Provided material:
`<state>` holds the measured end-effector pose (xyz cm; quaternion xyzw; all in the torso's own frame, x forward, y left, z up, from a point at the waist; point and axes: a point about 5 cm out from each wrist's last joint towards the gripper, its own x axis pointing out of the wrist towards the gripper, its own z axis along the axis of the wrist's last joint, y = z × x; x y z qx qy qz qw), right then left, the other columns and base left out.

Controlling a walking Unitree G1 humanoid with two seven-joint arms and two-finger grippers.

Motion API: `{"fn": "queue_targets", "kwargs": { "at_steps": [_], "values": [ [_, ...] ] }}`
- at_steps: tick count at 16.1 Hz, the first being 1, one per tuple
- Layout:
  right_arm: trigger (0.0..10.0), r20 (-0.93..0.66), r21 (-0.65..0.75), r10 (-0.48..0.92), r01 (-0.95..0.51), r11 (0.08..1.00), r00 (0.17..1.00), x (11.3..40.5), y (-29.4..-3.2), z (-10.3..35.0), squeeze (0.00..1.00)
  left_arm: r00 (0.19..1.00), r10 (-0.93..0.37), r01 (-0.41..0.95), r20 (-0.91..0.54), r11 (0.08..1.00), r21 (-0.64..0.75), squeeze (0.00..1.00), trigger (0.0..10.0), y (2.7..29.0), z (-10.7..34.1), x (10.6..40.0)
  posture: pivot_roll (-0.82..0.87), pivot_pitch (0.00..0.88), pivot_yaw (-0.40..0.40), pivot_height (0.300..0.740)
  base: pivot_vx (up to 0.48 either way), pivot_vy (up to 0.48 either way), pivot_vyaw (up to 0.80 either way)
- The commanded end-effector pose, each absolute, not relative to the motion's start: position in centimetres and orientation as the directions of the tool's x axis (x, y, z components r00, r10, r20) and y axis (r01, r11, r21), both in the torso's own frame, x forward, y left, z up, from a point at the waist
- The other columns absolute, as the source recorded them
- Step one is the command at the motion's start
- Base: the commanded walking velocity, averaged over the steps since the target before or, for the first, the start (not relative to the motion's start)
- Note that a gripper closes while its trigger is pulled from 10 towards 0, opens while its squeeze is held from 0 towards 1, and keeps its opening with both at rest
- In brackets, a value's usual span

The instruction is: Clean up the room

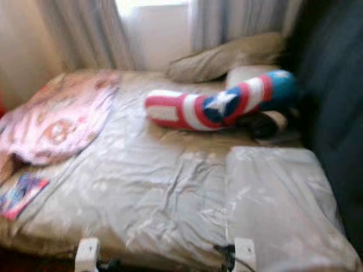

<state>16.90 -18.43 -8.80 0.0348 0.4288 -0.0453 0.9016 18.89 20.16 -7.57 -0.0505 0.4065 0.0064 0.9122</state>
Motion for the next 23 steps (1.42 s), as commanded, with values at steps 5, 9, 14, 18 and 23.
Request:
{"fn": "queue_targets", "kwargs": {
  "at_steps": [5, 9, 14, 18, 23],
  "values": [
    [10.0, -0.787, 0.022, -0.042, 0.095, 0.995, 0.616, 16.7, -18.4, -8.9, 0.0, 0.641, -0.042, -0.047, -0.766, 0.995, -0.093, 0.0, 10.0, 19.6, -8.1, 18.1, -0.02, 0.0, 0.024, 0.74, 0.0, 0.441, 0.0],
    [10.0, -0.784, 0.023, -0.038, 0.09, 0.996, 0.62, 16.9, -18.1, -8.9, 0.0, 0.648, -0.039, -0.051, -0.76, 0.994, -0.095, 0.0, 10.0, 19.6, -8.0, 18.4, -0.02, 0.0, 0.024, 0.74, 0.0, 0.442, 0.0],
    [10.0, -0.785, 0.004, -0.065, 0.111, 0.994, 0.616, 17.2, -18.6, -8.8, 0.0, 0.664, -0.037, -0.043, -0.746, 0.995, -0.088, 0.0, 10.0, 19.7, -7.5, 19.3, -0.03, 0.0, 0.023, 0.74, 0.0, 0.439, 0.0],
    [10.0, -0.8, -0.008, -0.045, 0.066, 0.998, 0.598, 17.1, -18.5, -8.9, 0.0, 0.671, -0.034, -0.056, -0.741, 0.994, -0.097, 0.0, 10.0, 19.7, -7.4, 19.6, -0.02, 0.0, 0.019, 0.74, 0.0, 0.442, 0.0],
    [10.0, -0.797, 0.024, -0.025, 0.072, 0.997, 0.604, 16.9, -18.1, -8.9, 0.0, 0.668, -0.023, -0.072, -0.744, 0.993, -0.096, 0.0, 10.0, 19.9, -7.5, 19.3, -0.02, 0.0, 0.026, 0.74, 0.0, 0.442, 0.64]
  ]
}}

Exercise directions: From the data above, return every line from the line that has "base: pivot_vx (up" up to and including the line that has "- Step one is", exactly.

Answer to this task:
  base: pivot_vx (up to 0.48 either way), pivot_vy (up to 0.48 either way), pivot_vyaw (up to 0.80 either way)
- The commanded end-effector pose, each absolute, not relative to the motion's start: position in centimetres and orientation as the directions of the tool's x axis (x, y, z components r00, r10, r20) and y axis (r01, r11, r21), both in the torso's own frame, x forward, y left, z up, from a point at the waist
- The other columns absolute, as the source recorded them
- Step one is the command at the motion's start

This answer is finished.